４．Ｃ末端を形成するアミノ酸をキャリアーに結合させ、当該Ｃ末端から開始してペプチド抗原を段階的に合成し、続いて当該ペプチド抗原をキャリアーから開裂させることから成る、請求の範囲第１または２項に記載されたペプチド抗原の製造方法。
５．配列番号：１，２，１１，１２，１５，１６，２２，２３，２５，２９−３２の群からのペプチド抗原、又は鎖長が少なくとも４アミノ酸である上記ペプチド抗原の部分配列に相当するペプチド抗原のうち、少なくとも２つのペプチド抗原の組合せと共にサンプルをインキュベートし、当該ペプチド抗原に結合したＨＣＶ抗体の量を抗体−抗原複合体の形成が可能な条件下で定量することから成る、ＨＣＶ抗体の定量方法。
６．前記組合せが、配列番号：１，２，１１，１２，１５，１６，２２，２３，２５，２９−３２の部分配列に相当する、鎖長が４−９アミノ酸であるペプチド抗原を少なくとも１つ含む、請求の範囲第５項記載の方法。
７．配列番号：１−３２の群からの少なくとも２つのＨＣＶ抗原の組合せを用いる、請求の範囲第５項記載の方法。
８．配列番号：４，１２及び１６配列番号：４，５，１２及び１６配列番号：３，４，５，１２及び１６配列番号：３，４，５，１２，１６，２６及び２７配列番号：３，４，１１，１２，１６及び２６配列番号：３，４，１２，１６及び２６配列番号：７，９，１３，２０及び２１配列番号：６，８，１３，１９及び２８、又は配列番号：２４，３０及び３１を組合せとして用いる、請求の範囲第７項記載の方法。
９．所望によりキャリアーと結合される、配列番号：１，２，１１，１２，１５，１６，２２，２３，２９−３２またはその部分配列のペプチド抗原で哺乳動物を免疫してポリクローナル抗体を得るか、又は当該動物の抗体産生細胞を不死化して細胞系をつくり、当該細胞系からモノクローナル抗体を単離することから成る、ＨＣＶ抗原に対する抗体の生産方法。
１０．所望によりキャリアーと結合される、配列番号：１，２，１１，１２，１５，１６，２２，２３，２９−３２のペプチド抗原、又は配列番号：１−３２のペプチド抗原、若しくは鎖長が少なくとも４アミノ酸である当該ペプチド抗原の部分配列に相当するペプチド抗原のうち、少なくとも２つのペプチド抗原を、薬理学上有効な量で、かつ製薬学上許容され得る処方で免疫原として含有してなる、ＨＣＶ感染を治療するためのワクチン。
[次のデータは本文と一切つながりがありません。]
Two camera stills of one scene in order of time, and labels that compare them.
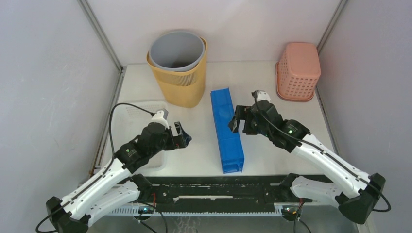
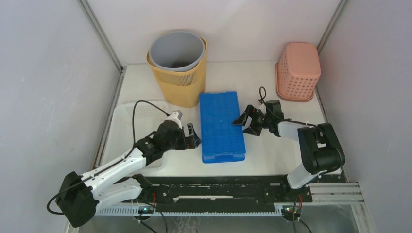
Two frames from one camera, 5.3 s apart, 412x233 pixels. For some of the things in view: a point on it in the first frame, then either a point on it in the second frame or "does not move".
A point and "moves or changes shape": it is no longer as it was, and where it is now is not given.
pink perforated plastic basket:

１１．配列番号：１，２，１１，１２，１５，１６，２２，２３，２９−３２のペプチド抗原、又は配列番号：１−３２のペプチド抗原、若しくは鎖長が少なくとも４アミノ酸である当該ペプチド抗原の部分配列に相当するペプチド抗原のうち、少なくとも２つのペプチド抗原を免疫原として用いるワクチンの製造方法。